> _PROMPT_: An unaltered copy of the listing below is required.

> _SUPPLIED DATA_:
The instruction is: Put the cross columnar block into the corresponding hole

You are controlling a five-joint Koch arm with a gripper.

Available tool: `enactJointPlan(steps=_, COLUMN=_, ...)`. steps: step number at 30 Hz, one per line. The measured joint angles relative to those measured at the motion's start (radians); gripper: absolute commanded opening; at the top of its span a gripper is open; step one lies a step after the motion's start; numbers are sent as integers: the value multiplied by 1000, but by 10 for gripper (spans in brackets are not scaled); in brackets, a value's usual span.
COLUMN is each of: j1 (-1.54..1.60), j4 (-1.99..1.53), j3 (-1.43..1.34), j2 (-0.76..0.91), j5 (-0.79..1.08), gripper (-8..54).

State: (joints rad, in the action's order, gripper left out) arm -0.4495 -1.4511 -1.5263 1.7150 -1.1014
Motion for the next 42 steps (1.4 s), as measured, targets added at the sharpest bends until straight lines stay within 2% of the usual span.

> _OUTPUT_:
The instruction is: Put the cross columnar block into the corresponding hole

You are controlling a five-joint Koch arm with a gripper.

Available tool: `enactJointPlan(steps=_, COLUMN=_, ...)`. steps: step number at 30 Hz, one per line. The measured joint angles relative to those measured at the motion's start (radians); gripper: absolute commanded opening; at the top of its span a gripper is open; step one lies a step after the motion's start; numbers are sent as integers: the value multiplied by 1000, but by 10 for gripper (spans in brackets are not scaled); in brackets, a value's usual span.
COLUMN is each of: j1 (-1.54..1.60), j4 (-1.99..1.53), j3 (-1.43..1.34), j2 (-0.76..0.91), j5 (-0.79..1.08), gripper (-8..54).

State: (joints rad, in the action's order, gripper left out) arm -0.4495 -1.4511 -1.5263 1.7150 -1.1014
Motion for the next 42 steps (1.4 s), as measured, targets added at the sharpest bends until straight lines stay within 2% of the usual span.

This finishes the answer.